3.3. Data Imputation

After observing the number of missing values in each variable, the next aim is to try to predict these missing values as a process of gathering additional information that can be used for safer and more robust predictions. Another approach could be the deletion of those variables having an excess number of missing values, but in this case, if there is a large number of missing values in the data set, important information will be excluded and therefore, this will lead to biased and unreliable prediction models [29]. Thus, the best option considered is the estimation of the missing values of the data set using a statistical method.
In order to achieve that, and taking into consideration the missing values of the data set, an imputation method is required. Commonly, imputation is the procedure of calculating alternative values based on current data and appropriate statistical methods in order to replace those that are missing. For the imputation of missing values, the “Multiple imputation by Chained Equation” (MICE) approach is considered [30].
The purpose of this statistical technique is to impute missing values by using other features from the data set through an iterative series of predictive models.
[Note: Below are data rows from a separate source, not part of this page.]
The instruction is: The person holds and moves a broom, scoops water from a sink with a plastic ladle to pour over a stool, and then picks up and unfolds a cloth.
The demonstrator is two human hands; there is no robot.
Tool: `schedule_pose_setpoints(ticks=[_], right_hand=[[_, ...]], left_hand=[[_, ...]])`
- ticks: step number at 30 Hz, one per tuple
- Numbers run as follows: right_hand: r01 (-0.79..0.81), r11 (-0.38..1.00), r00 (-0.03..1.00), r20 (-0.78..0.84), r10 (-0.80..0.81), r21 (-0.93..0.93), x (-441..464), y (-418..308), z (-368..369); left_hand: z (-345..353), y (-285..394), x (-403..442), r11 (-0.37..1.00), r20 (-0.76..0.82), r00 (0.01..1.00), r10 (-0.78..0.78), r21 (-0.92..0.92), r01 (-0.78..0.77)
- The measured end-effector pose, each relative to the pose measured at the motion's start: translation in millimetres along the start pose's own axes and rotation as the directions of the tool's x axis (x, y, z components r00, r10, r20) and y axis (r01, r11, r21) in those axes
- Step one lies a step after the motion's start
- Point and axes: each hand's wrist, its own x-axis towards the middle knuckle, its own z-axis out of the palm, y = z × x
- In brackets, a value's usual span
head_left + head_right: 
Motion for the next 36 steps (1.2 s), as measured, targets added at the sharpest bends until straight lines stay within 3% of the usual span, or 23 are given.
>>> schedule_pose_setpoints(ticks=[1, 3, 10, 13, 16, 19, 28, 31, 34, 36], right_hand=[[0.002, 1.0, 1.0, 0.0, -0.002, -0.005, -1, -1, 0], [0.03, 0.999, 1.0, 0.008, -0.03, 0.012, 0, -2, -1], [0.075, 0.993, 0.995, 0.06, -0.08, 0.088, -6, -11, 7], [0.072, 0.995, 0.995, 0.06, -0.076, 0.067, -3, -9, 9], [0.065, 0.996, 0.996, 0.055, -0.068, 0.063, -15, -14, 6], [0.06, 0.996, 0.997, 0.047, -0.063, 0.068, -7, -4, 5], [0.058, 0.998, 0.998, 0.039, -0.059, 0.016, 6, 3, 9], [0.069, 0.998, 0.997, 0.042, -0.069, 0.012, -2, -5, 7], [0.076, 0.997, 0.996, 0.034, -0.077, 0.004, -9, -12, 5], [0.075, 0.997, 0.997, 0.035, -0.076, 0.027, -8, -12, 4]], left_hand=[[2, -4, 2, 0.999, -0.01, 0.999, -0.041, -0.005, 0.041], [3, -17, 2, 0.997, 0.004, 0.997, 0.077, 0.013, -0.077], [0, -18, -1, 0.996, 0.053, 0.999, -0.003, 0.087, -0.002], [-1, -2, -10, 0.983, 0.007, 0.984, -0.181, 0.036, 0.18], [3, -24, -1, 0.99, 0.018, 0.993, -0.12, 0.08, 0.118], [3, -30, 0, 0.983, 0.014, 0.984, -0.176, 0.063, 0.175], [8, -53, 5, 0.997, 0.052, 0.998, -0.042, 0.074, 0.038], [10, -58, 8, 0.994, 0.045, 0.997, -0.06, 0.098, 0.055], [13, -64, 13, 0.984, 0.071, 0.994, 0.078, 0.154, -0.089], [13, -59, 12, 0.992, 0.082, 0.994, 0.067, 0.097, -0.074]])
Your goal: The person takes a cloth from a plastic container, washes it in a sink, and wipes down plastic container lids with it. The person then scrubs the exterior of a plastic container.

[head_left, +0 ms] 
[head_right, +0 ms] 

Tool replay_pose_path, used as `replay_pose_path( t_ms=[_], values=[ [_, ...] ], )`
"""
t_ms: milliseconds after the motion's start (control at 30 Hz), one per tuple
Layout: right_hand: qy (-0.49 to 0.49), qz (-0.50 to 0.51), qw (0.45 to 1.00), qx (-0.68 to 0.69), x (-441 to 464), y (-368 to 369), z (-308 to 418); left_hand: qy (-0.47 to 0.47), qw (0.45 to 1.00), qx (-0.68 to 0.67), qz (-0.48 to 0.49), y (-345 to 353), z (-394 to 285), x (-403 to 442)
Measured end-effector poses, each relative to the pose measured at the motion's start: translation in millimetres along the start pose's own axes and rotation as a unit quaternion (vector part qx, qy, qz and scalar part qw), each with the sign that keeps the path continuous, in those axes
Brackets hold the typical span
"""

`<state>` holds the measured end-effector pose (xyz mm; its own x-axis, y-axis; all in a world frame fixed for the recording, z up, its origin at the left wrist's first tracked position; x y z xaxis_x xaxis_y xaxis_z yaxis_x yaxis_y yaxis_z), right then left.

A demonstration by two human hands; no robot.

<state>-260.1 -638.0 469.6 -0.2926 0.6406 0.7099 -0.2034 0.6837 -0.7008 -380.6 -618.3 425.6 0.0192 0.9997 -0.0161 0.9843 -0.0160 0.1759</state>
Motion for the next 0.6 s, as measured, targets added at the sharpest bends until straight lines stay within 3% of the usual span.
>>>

Initially, the MICE algorithm sets as the response variable Y each variable that contains missing values and as X i the other variables that are considered predictors.
The model is constructed by using observations where Y is present. Then, the estimated model is applied to predict the missing observations. The process is repeated several times after selecting a random sample of data in each iteration of the algorithm and finally, replacing the missing values with the mean of the predictions. The MICE algorithm assumes that missing data are either missing at random (MAR) or missing completely at random (MCAR) [31]. If this assumption is not true, then the results concerning the estimations might be biased and therefore not reliable. In any case, the MCAR is preferable since multiple imputation is not only valid but also no bias is expected as in the MAR in which a negligible bias can be present [32]. It is of note that Little’s test can be implemented to check whether data are MCAR or not [33]. Several models can be used to describe the relationship between the variables, in the context of MICE (e.g., the Light Gradient Boosting [34], Extreme Gradient Boosting [35] and Bayesian Ridge regressors [36]).
In order to test the quality, accuracy and the reliability of the MICE imputation approach, three evaluating metrics are used to compare the actual values to predicted values, on a subset of known data that were hidden randomly in each testing trial. These three evaluating metrics are the Mean Squared Error (MSE), Root Mean Squared Error (RMSE), and Mean Absolute Error (MAE) [37,38]. In addition to these three evaluation metrics, the accuracy of the algorithms in predicting missing values was assessed using the F-test for testing the general linear hypothesis. More specifically, the F-test was used to test, simultaneously, if the intercept and slope of the population linear relationship are equal to zero and unity, respectively, i.e., to test if the generated predictions are randomly scattered around the 45 line in a scatterplot of the generated prediction versus the real values, demonstrating the fact that the predictions do not systematically over- or underestimate the corresponding real values. This test has been employed in several previous studies (see for example [39,40,41,42]) in order to evaluate the performance of a prediction algorithm. A detailed presentation of this test can be found in [43].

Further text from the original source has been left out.